Afghanistan:Gewagte Mission

Die USA sehnen den Abzug ihrer Soldaten herbei und verhandeln deshalb mit den Taliban. Erhalten die Islamisten nun zu schnell zu viel Macht, droht dem multiethnischen Land wieder das Abdriften in den Bürgerkrieg.

Von Tobias Matern

Sie kamen, um die Taliban zu stürzen. Nun wollen sie den Taliban wieder zur Machtbeteiligung verhelfen. Klingt absurd? Nach einem Krieg, der mehr als 17 Jahre gedauert hat, sind die USA zu allem bereit: Sie führen mit den Islamisten Gespräche auf Augenhöhe. Im Gegenzug für eine wie auch immer gestaltete, noch nicht im Einzelnen durchdeklinierte Machtbeteiligung der Taliban in Kabul verlangt Washington bislang nur die Versicherung, dass von Afghanistan kein Terror mehr ausgehen werde so wie im Jahr 2001, als Al-Qaida-Chef Osama bin Laden von dort aus die Attacken vom 11. September befehligte.

Aber wie schaut es mit der Forderung an die Taliban aus, die Errungenschaften für afghanische Frauen zu akzeptieren, wie mit der Frage, ob sich die Taliban an Wahlen beteiligen und sich dem Votum des Volkes beugen, auch wenn das Ergebnis nicht so ausfällt, wie sie es sich vorstellen? All das fehlt. Und der zeitliche Druck, unter dem die US-Diplomaten in ihren Gesprächen stehen, ist nicht hilfreich, um solche für die Menschen in Afghanistan zentrale Anliegen zu klären.

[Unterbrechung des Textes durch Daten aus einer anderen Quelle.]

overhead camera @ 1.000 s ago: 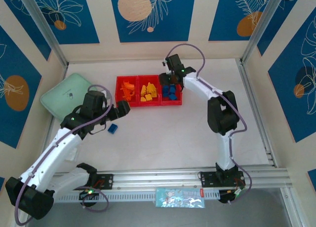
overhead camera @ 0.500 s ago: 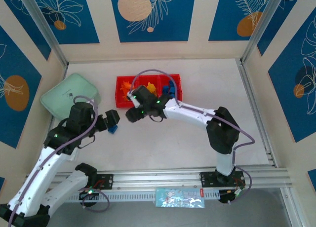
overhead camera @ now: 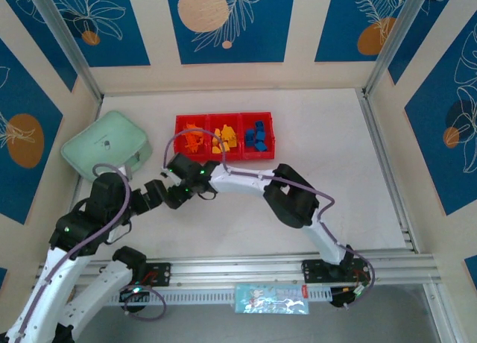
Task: Sort the legos into containers by color
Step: Pick up the lego from the middle-left of the table.
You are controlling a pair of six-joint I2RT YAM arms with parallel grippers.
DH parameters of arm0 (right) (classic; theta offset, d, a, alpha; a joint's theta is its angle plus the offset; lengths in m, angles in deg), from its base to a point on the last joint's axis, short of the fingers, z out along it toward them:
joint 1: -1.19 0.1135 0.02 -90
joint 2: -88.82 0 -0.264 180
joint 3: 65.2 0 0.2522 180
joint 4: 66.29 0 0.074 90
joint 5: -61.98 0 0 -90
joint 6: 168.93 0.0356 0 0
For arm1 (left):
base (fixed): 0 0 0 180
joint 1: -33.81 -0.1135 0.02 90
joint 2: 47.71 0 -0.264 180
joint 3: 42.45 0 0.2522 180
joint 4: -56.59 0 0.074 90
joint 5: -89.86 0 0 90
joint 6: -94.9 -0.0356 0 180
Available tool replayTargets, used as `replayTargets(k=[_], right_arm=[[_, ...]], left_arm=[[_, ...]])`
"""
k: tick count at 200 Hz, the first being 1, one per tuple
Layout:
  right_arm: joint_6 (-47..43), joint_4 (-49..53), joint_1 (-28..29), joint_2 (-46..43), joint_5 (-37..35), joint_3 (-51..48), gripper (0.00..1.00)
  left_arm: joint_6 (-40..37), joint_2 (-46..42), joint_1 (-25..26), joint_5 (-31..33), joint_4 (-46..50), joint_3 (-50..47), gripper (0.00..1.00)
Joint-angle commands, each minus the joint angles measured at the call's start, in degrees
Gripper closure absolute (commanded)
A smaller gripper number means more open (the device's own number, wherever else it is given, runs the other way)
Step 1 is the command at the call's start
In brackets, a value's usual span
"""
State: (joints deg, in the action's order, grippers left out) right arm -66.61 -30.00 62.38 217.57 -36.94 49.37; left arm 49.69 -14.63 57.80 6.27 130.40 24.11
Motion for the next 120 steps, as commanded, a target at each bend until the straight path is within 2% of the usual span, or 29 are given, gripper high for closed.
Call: replayTargets(k=[1, 29, 75, 120], right_arm=[[-2.9, 2.2, 0.3, 3.0, -0.4, 4.9, 0.19], [-4.7, 3.1, 0.6, 6.1, -2.3, 8.3, 0.15], [-6.6, 5.1, 1.1, 10.5, -4.5, 12.9, 0.16], [-7.5, 6.1, 1.6, 12.3, -5.9, 14.8, 0.27]], left_arm=[[1.3, -0.8, -0.9, 1.6, 2.1, -0.8, 0.01], [1.6, -0.8, -0.8, 2.4, 2.5, -0.8, 0.01], [1.7, -0.7, -0.9, 2.7, 2.4, -0.7, 0.01], [1.7, -0.4, -0.9, 2.5, 2.2, -0.8, 0.01]])
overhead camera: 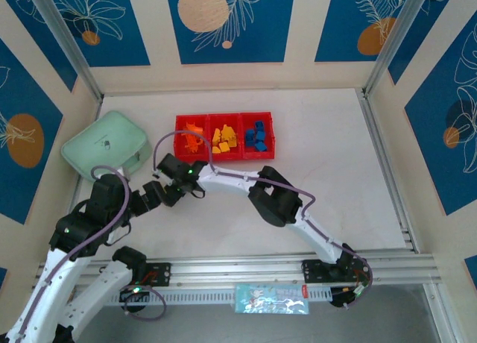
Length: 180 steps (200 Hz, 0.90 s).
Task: Sort the legos into containers by color
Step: Pick up the lego from the middle-left of the table.
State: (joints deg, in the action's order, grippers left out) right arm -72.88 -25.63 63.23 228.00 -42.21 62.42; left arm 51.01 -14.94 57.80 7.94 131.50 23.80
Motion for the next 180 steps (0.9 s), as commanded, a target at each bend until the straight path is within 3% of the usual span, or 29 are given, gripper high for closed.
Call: replayTargets(k=[1, 33, 83, 132, 180], right_arm=[[-1.2, 1.8, 0.8, 1.8, -0.7, 1.7, 0.27], [-0.9, 2.1, 0.8, 0.8, -0.1, 1.5, 0.40], [-0.1, 0.2, 0.8, -6.3, 1.1, -3.7, 0.52], [3.3, -2.5, -1.8, -18.5, 1.6, -14.8, 0.55], [8.2, -0.9, -11.6, -30.9, -1.5, -23.8, 0.55]], left_arm=[[0.4, -0.1, -0.9, 0.8, 1.0, -0.5, 0.01], [0.2, 0.1, -0.8, 0.6, 0.7, -0.4, 0.01], [-0.4, 0.2, -0.9, -0.1, 0.3, 0.4, 0.01], [-1.7, 0.9, -0.8, -1.6, -1.7, 1.5, 0.01], [-4.1, 5.0, -0.9, -5.4, -7.7, 1.5, 0.01]])
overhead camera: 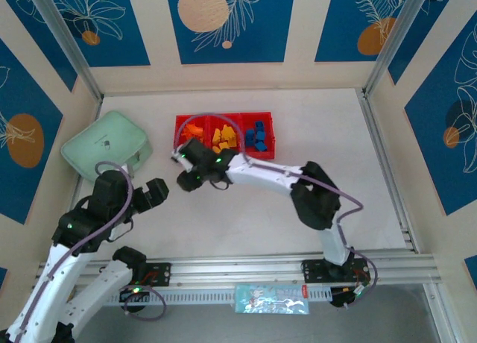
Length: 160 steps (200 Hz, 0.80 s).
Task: Sort the legos into containers by color
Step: Pick up the lego from the middle-left of the table, then place the lego in the container.
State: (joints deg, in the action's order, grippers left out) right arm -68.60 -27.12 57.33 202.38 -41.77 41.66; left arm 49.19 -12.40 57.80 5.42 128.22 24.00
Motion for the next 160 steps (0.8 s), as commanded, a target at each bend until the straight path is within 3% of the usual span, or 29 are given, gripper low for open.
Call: replayTargets(k=[1, 39, 72, 132, 160], right_arm=[[4.1, 0.7, -6.0, -5.5, -2.1, -3.2, 0.55], [6.2, 2.8, -17.7, -7.0, -4.4, -3.5, 0.55], [5.5, 2.7, -24.9, -1.3, -5.1, 1.2, 0.55], [5.1, 6.9, -30.3, 11.0, -6.6, 14.6, 0.55], [5.2, 7.9, -30.6, 12.3, -5.5, 17.7, 0.40]], left_arm=[[-2.3, 2.6, -0.9, -2.9, -4.5, 1.2, 0.01], [-3.5, 9.0, -0.9, -7.1, -12.4, 0.7, 0.01], [-4.6, 16.0, -0.9, -9.5, -18.7, 1.4, 0.01], [-5.1, 23.1, -1.0, -10.0, -23.8, 2.9, 0.01], [-5.5, 23.7, -1.1, -8.9, -24.2, 3.0, 0.01]])
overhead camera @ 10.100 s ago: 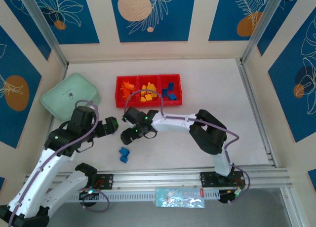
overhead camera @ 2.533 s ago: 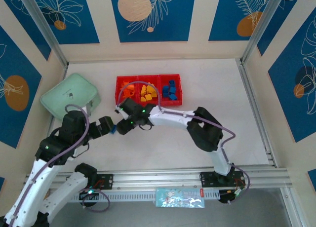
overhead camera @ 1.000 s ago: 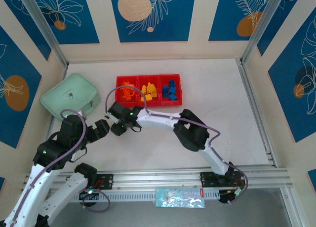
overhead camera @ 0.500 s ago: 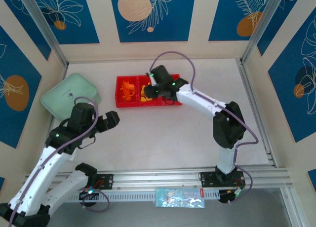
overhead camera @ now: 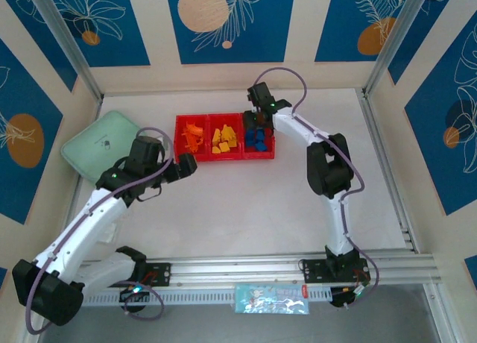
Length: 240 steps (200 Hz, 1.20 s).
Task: Sort the legos into containers by color
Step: Place the lego in the container, then reset both arms
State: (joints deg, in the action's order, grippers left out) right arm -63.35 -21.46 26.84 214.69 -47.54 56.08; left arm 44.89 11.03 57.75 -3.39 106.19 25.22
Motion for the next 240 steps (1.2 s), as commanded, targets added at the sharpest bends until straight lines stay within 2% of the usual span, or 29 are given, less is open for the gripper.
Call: replayTargets(k=[1, 14, 32, 45, 57, 79, 99, 109, 127, 145, 165, 182, 194, 216, 230, 234, 240], right_arm=[[-0.1, 2.2, -0.1, -0.1, 0.2, 3.2, 0.39], [-0.3, 1.9, 0.1, -1.8, 0.1, 2.8, 0.32], [0.1, 1.4, -0.1, -6.4, 1.0, 0.3, 0.29], [0.8, 0.4, -0.3, -11.2, 0.8, -3.8, 0.25], [1.9, -1.3, -1.0, -16.8, 0.9, -9.2, 0.16], [3.2, -5.2, -3.3, -26.9, -2.6, -21.1, 0.00], [3.5, -8.7, -7.1, -34.5, -8.2, -31.9, 0.01], [2.5, -12.9, -9.2, -37.7, -11.0, -38.0, 0.01], [-0.1, -23.4, -13.8, -40.9, -13.9, -49.3, 0.01], [-2.2, -32.6, -18.3, -40.1, -13.2, -56.9, 0.01], [-6.2, -45.0, -20.7, -37.8, -9.3, -63.3, 0.01], [-6.3, -48.5, -22.9, -35.7, -1.8, -65.6, 0.01], [-7.3, -54.7, -23.8, -36.3, 3.5, -69.5, 0.01], [-9.5, -69.0, -24.6, -40.4, 10.7, -79.6, 0.01], [-9.4, -81.6, -25.6, -37.5, 14.5, -84.6, 0.01], [-9.4, -81.6, -25.4, -37.3, 14.2, -84.6, 0.01], [-9.8, -75.5, -25.4, -38.9, 14.0, -83.1, 0.01]], left_arm=[[-1.2, 0.2, -1.1, -0.1, -2.2, 1.8, 0.01], [-1.7, 0.1, -1.1, 0.7, -2.3, 1.9, 0.01], [-2.7, -0.1, -1.4, 2.4, -2.2, 1.9, 0.01], [-3.7, -0.4, -1.7, 5.0, -2.3, 1.6, 0.01], [-5.2, -0.5, -2.2, 8.7, -2.6, 1.1, 0.01], [-7.3, -0.2, -3.9, 21.8, -3.0, -0.2, 0.01], [-11.6, 0.1, -6.0, 34.1, -10.5, -5.5, 0.01], [-14.7, 0.8, -8.2, 37.0, -17.5, -9.8, 0.01], [-20.4, 3.8, -12.2, 37.0, -29.2, -16.1, 0.01], [-27.5, 7.7, -14.2, 36.3, -41.4, -20.4, 0.01], [-33.7, 12.2, -15.1, 32.8, -58.8, -26.3, 0.01], [-37.2, 16.0, -16.0, 28.6, -72.9, -30.7, 0.01], [-39.0, 19.3, -16.5, 26.9, -78.7, -32.1, 0.01], [-41.0, 24.7, -17.7, 18.9, -90.1, -35.2, 0.01], [-41.3, 27.5, -17.9, 16.8, -93.1, -35.5, 0.01], [-41.5, 28.3, -17.9, 16.3, -93.5, -35.5, 0.01], [-41.7, 29.6, -17.9, 15.9, -94.1, -35.2, 0.01]])
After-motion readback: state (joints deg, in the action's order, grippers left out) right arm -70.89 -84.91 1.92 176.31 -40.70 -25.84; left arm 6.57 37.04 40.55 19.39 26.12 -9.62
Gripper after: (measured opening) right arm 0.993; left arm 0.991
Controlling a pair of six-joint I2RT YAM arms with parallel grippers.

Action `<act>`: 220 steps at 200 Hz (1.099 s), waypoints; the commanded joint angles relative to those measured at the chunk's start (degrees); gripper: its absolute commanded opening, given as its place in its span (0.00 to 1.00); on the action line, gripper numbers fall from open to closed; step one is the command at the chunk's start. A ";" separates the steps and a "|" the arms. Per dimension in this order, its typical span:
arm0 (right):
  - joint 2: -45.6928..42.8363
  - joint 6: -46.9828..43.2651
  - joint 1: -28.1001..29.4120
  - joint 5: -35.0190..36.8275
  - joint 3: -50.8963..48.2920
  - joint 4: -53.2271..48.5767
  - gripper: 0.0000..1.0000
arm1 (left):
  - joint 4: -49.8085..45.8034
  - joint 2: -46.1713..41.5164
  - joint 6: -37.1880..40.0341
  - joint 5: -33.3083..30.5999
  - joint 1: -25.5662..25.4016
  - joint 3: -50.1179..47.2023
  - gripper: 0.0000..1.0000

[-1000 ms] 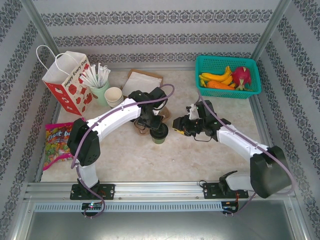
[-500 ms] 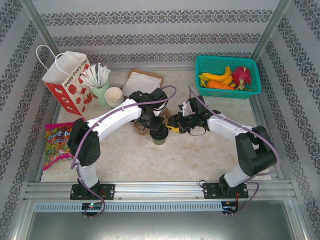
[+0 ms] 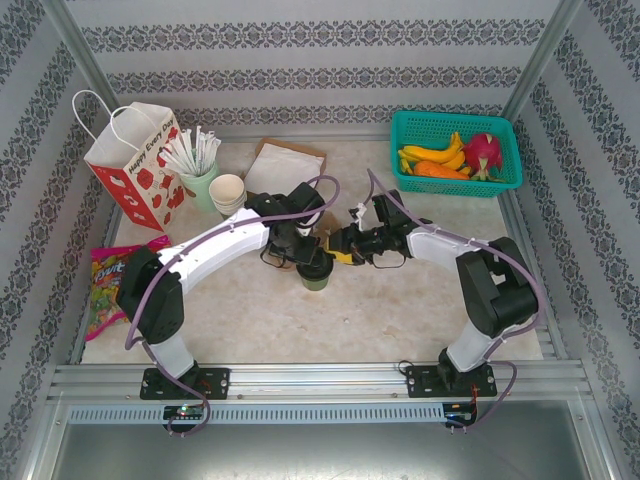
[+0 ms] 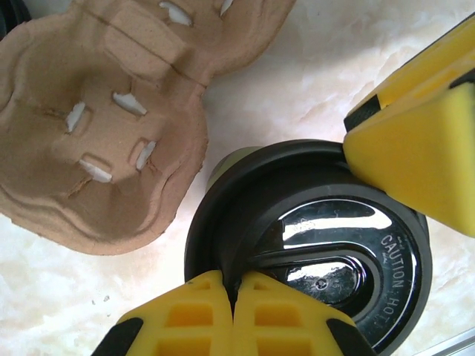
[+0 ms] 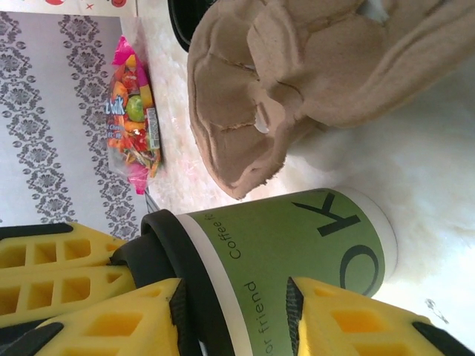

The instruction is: Pack the takeout coffee

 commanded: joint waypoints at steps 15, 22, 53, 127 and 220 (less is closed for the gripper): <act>6.06 -0.60 6.26 6.91 -0.49 -7.44 0.47 | 3.78 5.63 -0.50 5.39 -1.29 -2.87 0.00; 6.39 -0.64 6.35 6.87 0.26 -7.47 0.48 | 3.67 5.76 -0.43 5.57 -1.28 -2.46 0.00; 8.03 -0.34 7.33 6.58 3.83 -7.36 0.53 | 2.23 5.85 -0.49 5.05 -1.35 -0.51 0.00; -1.80 2.24 4.62 14.03 2.66 -6.51 0.61 | -2.27 5.15 -5.52 -0.19 -1.35 1.65 0.00; -27.63 -0.73 1.27 25.64 -17.50 -3.63 0.98 | -5.04 6.54 -13.38 -1.62 -1.35 6.05 0.00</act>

Amerika ist nicht die erste Großmacht, die sich an Afghanistan die Zähne ausgebissen hat. Die Briten im 19. Jahrhundert, die Russen im 20. und nun die USA im 21. Jahrhundert: Noch nie haben ausländische Invasoren bestehen können. Der westliche Afghanistan-Einsatz, mit bis zu 150 000 hochgerüsteten Soldaten ausgefochten, hat sich nie von einem strategischen Fehler gleich zu Anfang erholt: Als das Regime wenige Wochen nach dem US-Einmarsch aus Kabul vertrieben war, fehlten die Taliban als dezimierte Kriegspartei auf dem Bonner Petersberg - sie galten als Paria. Heute sind sie der zentrale Machtfaktor und diktieren die Bedingungen für Friedensgespräche.

Noch immer weigern sich die Taliban, überhaupt mit der Kabuler Regierung zu reden, nur mit den USA setzen sie sich an einen Tisch. Genau darin liegt das Problem der bisherigen Verhandlungen: Die USA mögen nun ihre ersehnte Abzugsperspektive bekommen. Aber erhalten die Taliban nun zu schnell zu viel Macht, droht dem multiethnischen Afghanistan wieder das Abdriften in den Bürgerkrieg, wenn sich der Westen zurückzieht.

Der afghanische Präsident Ghani ist bislang nur Zuschauer, wenn Amerikaner und Taliban über die Zukunft in seinem Land und den Abzug der US-Soldaten sprechen. Die Sicherheitsgarantien, die sich die USA von den Taliban wünschen, kann eigentlich nur seine Regierung geben. Mit welcher Autorität sollen die Taliban versichern, dass sie keine für die USA bedrohlichen Terrorgruppen zulassen, obwohl sie gar nicht Herr über die afghanischen Streitkräfte sind, die im Zweifel gegen solche extremistischen Strömungen vorgehen müssten?

Präsident Trump will diesen von seinen Vorgängern Bush und Obama geerbten, längsten Kriegseinsatz der amerikanischen Geschichte so schnell wie möglich beenden - verständlich. Seinen eigenen Diplomaten legt er aber dabei Steine in den Weg, verkündet vorschnell, die US-Truppe reduzieren zu wollen, obwohl doch dieses kleine Restkontingent den militärischen Druck auf die Taliban hochhalten müsste. Nur damit könnten den Islamisten am Verhandlungstisch weitere Zugeständnisse abgerungen werden, von denen nicht nur die kriegsmüden Westler, sondern auch die Afghanen profitieren.